Dominic znał Dena Tripp'a i to jego podejrzewał o stan chłopaka. Już w liceum Dominic zauważył dziwne zachowanie Tripp'a, który zadawał się z ludźmi, którymi Dominic gardził. On sam pragnął zmiany dla Divided. Poprzedni komendant nie wywiązywał się z obowiązków, bardziej zajęty kochanką, ignorował zgłoszenia mieszkańców, przez co przestępczość wzrosła, a ludzi wymierzali sprawiedliwość za pomocą własnych pięści a na to czekał Tripp, który dołączył do Skorpionów, którymi dowodził człowiek o prostej nazwie: szef. Nikt nie wiedział, jak wyglądał albo kim dokładnie był. Jeżeli ktoś zgodził dobrowolnie dołączyć do Skorpionów nie mógł odejść, a jeżeli zaryzykował, to czekał dół na cmentarzu. Skorpiony wykorzystywały strach i otumanienie obywateli, zwłaszcza nastolatków, których przerastało życie w chaosie Debris.

Dominic, który ledwo zdołał skończyć szkołę wraz z przyjacielem ojca, próbowali dotrzeć do źródła. Polegli, a Xavier....

Otrząsnął się z ponurych wspomnień. Minęło ponad dziesięć lat, a on nadal tkwił w cieniu przeszłości i własnych błędów.

Wysiadł i wszedł do niewielkiego lokalu. Niewielka sala z sześcioma stolikami na głównej sali tonęła w dymie z papierosów. Większość czteroosobowych stolików zajmowali mężczyźni, którzy kiwali głowami Taidze na powitanie. Szanowali Greenwooda i podziwiali, za to co robił dla Divided.

- Spóźniłeś się - oznajmiła Miranda, gdy usiadł przy barze.

Mężczyzna machnął ręką i zamówił kawę Miranda poprosiła o drinka. Zajęli stolik w kącie niedaleko łazienek.

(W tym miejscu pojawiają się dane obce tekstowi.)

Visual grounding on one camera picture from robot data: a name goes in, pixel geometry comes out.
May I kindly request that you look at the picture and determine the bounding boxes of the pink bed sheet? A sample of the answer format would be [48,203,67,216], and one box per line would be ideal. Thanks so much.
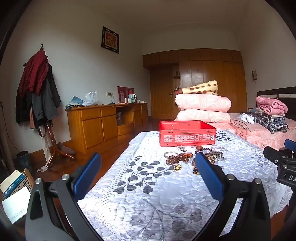
[216,113,296,150]

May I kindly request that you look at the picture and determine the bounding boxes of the tiger eye bead bracelet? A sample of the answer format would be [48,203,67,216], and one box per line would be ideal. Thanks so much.
[192,155,216,175]

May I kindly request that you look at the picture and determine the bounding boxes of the wooden sideboard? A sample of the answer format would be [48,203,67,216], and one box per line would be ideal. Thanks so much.
[65,103,148,155]

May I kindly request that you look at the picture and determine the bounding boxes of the dark wooden headboard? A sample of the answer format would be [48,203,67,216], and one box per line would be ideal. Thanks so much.
[257,86,296,112]

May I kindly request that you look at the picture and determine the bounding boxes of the blue cloth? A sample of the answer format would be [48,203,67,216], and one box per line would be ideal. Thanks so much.
[65,96,84,108]

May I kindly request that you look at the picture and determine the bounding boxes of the red tin box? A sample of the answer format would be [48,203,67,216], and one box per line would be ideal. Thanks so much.
[159,120,217,147]

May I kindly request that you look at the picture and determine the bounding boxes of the framed wall picture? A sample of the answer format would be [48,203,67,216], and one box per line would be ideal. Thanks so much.
[101,26,120,54]

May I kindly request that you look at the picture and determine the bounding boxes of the wooden coat rack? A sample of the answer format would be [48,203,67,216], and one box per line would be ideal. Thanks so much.
[23,44,75,169]

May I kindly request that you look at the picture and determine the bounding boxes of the white cloth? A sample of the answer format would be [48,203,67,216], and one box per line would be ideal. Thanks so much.
[239,113,255,125]

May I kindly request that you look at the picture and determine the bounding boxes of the plaid folded clothes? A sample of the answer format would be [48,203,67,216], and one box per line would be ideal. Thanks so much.
[253,114,288,134]

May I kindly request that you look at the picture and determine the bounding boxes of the dark patterned trash bin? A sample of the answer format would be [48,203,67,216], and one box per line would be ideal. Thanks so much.
[16,151,32,172]

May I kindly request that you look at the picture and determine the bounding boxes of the grey slippers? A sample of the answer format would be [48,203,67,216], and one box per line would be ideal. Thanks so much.
[57,142,76,156]

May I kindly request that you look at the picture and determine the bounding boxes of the white cardboard box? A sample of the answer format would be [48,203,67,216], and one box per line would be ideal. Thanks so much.
[1,185,32,224]

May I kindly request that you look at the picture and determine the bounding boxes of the dark grey coat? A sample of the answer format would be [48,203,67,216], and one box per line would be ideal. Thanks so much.
[15,65,62,126]

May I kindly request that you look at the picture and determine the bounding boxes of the pink folded garment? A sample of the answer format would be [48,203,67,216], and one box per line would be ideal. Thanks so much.
[256,96,288,116]

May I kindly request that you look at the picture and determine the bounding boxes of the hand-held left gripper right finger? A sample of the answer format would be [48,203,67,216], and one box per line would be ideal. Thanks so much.
[195,152,271,241]

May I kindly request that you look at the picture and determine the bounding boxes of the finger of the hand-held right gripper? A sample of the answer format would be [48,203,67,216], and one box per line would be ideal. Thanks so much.
[284,138,296,152]
[264,146,287,165]

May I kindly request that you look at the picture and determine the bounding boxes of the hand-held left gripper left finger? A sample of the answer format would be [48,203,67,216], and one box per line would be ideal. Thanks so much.
[25,152,103,241]

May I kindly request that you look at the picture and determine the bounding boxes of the yellow brown spotted blanket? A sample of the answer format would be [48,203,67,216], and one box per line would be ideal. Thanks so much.
[182,80,218,95]

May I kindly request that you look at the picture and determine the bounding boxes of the red coat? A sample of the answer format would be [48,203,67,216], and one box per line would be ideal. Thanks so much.
[18,50,49,97]

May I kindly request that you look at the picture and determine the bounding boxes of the white plastic bag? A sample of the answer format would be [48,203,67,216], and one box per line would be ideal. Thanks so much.
[83,91,98,106]

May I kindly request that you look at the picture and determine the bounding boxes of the pink folded quilt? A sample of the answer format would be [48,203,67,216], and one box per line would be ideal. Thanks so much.
[175,109,232,123]
[175,94,232,113]

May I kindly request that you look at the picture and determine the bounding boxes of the beige folded garment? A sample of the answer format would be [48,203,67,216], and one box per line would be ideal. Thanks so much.
[255,107,286,117]

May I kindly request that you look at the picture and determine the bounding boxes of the multicoloured bead bracelet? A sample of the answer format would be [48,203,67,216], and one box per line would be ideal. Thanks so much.
[195,148,213,156]

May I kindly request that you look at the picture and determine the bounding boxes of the stack of books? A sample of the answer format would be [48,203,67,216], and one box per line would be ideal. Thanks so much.
[0,169,26,200]

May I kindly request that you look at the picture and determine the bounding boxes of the dark brown bead necklace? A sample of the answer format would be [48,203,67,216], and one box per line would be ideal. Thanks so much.
[165,152,194,166]

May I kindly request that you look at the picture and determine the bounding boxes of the wooden wardrobe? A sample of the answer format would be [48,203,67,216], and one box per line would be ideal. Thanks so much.
[143,49,247,120]

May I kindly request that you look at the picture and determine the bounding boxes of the white floral quilted bedspread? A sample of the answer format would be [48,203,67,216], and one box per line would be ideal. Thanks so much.
[77,130,293,241]

- Wybacz - powiedział Dominic. - Gówniarz się spóźnił, więc....

- Zostawiłeś swój "skarb"? - zapytała z rozbawieniem, odgarniając ciemne włosy.

- Skarb? - powtórzył.

- Innych możesz oszukiwać - odparła, zniżając głos by nikt nie usłyszał, ale w knajpie było tak głośno, że nikt nie zwracał uwagi na komendanta i lekarkę, śpiewając stary hit, którego Dominic nie cierpiał: " Wannabe" Spice Girls. Mierzwił go szczebiot dziewczyn, a szybka i skoczna muzyka doprowadzała do furii.

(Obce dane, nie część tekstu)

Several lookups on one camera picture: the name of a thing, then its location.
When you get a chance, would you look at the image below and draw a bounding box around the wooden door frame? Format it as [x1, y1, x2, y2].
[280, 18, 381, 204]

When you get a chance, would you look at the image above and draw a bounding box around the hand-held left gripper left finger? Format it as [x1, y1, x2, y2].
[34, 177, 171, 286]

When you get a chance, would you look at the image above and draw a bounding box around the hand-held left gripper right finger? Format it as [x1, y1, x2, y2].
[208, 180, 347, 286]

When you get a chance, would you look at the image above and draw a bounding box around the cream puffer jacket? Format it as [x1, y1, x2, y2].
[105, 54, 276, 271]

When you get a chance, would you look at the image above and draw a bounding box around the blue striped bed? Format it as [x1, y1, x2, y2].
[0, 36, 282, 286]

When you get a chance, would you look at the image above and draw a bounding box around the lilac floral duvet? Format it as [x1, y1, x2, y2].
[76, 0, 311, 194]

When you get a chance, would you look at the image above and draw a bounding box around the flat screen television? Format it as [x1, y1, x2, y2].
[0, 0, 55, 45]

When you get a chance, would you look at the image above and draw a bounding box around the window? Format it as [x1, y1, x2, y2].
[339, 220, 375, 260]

- Znamy się od lat. Odkąd zwerbowałeś Davida świata poza nim nie widzisz. Zawsze chcesz mieć go przy sobie, dlatego zrobiłeś z niego aspiranta.

- Miał zadatki....

- Nick - poklepała przyjaciela po ramieniu. - Ze mną możesz być szczery Nawet teraz siedząc obok mnie twoje myśli krążą wokół poobijanej twarzy Tressa - dodała. - Dlaczego mu nie powiesz? – zapytała, powoli sącząc drinka.

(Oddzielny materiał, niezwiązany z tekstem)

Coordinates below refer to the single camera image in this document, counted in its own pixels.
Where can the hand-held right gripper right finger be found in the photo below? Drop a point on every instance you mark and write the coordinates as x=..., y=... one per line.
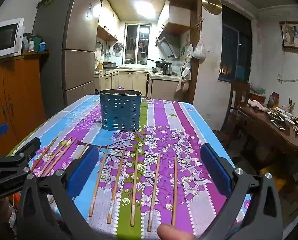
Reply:
x=216, y=172

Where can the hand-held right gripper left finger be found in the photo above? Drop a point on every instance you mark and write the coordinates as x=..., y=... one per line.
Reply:
x=82, y=172

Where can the set of wooden chopsticks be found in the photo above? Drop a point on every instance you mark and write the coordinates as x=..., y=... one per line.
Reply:
x=134, y=187

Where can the metal utensil basket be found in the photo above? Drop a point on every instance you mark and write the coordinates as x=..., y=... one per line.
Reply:
x=120, y=111

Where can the person's left hand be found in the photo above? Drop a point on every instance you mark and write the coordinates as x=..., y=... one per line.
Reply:
x=0, y=210

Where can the person's right hand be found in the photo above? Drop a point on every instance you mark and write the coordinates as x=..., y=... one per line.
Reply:
x=175, y=233

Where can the orange wooden cabinet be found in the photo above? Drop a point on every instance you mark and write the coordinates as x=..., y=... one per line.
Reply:
x=16, y=92

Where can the purple floral tablecloth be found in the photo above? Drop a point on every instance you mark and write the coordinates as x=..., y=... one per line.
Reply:
x=164, y=140

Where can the dark wooden dining table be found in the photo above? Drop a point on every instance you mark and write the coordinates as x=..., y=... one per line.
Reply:
x=268, y=135

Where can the wooden chair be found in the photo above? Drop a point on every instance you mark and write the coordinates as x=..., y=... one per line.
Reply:
x=238, y=97

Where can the pink cloth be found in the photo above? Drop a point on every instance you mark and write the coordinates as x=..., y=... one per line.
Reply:
x=256, y=105

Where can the plate of dark food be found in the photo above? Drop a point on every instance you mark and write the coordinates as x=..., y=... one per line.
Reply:
x=275, y=116

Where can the white bowl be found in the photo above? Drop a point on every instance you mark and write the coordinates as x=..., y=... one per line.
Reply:
x=289, y=122

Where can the small white bottle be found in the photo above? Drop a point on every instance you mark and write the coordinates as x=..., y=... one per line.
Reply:
x=31, y=46

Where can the white microwave oven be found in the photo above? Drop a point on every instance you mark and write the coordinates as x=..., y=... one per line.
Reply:
x=2, y=38

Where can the white bottle with blue label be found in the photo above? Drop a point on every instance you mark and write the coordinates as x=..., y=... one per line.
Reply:
x=42, y=47

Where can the teal cup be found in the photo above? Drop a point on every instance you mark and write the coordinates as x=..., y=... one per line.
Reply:
x=38, y=44

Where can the beige kitchen base cabinets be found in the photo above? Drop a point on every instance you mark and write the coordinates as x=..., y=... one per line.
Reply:
x=129, y=82

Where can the silver refrigerator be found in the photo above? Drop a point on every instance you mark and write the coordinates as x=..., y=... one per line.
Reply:
x=71, y=50

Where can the rice cooker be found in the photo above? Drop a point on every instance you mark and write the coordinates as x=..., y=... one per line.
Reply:
x=109, y=65

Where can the steel electric kettle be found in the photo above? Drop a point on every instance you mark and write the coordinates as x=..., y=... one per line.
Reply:
x=168, y=69

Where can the black wok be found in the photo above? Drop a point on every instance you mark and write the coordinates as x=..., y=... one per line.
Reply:
x=161, y=62

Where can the hanging white plastic bag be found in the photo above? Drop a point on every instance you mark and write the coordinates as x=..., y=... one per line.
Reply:
x=199, y=50

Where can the dark room window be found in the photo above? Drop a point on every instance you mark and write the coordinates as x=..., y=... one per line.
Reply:
x=235, y=47

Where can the round hanging colander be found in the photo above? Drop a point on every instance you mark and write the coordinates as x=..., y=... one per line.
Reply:
x=118, y=47

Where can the steel range hood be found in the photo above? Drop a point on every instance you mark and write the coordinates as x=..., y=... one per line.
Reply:
x=167, y=45

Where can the kitchen window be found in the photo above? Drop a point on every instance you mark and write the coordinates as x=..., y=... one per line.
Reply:
x=137, y=43

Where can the square kitchen ceiling light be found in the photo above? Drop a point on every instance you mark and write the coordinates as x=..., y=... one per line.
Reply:
x=144, y=7

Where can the hanging bags on door frame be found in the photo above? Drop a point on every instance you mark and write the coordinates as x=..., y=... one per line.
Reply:
x=185, y=80

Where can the kitchen wall cabinet with knobs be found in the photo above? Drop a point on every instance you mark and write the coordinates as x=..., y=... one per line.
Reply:
x=107, y=22

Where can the framed wall picture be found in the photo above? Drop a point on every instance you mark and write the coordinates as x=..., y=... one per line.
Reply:
x=293, y=36

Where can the wall cabinet above range hood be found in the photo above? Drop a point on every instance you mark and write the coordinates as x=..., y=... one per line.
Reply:
x=178, y=17

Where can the round gold wall plate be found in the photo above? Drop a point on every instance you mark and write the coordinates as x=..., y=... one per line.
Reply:
x=211, y=4

- Mam wpaść do mieszkania, wziąć go w ramiona i wyszeptać do ucha "kocham cię" - zadrwił Dominic.

- Dlaczego nie?

- Prędzej wypiję litr czeskiego absyntu, niż to zrobię. - mruknął. - Jest facetem....

- To zrób to po swojemu. Powiedzenie wprost bez ozdobników również wystarczy - oznajmiła. - Mnie ciągle zasypywałeś wyznaniami miłości - wytknęła. - I nie były problemem.

- To skomplikowane - wyznał Dominic, przecierając dłonią oczy. - Jestem komendantem stoję na straży prawa narzuconego z góry i muszę respektować decyzje przełożonych.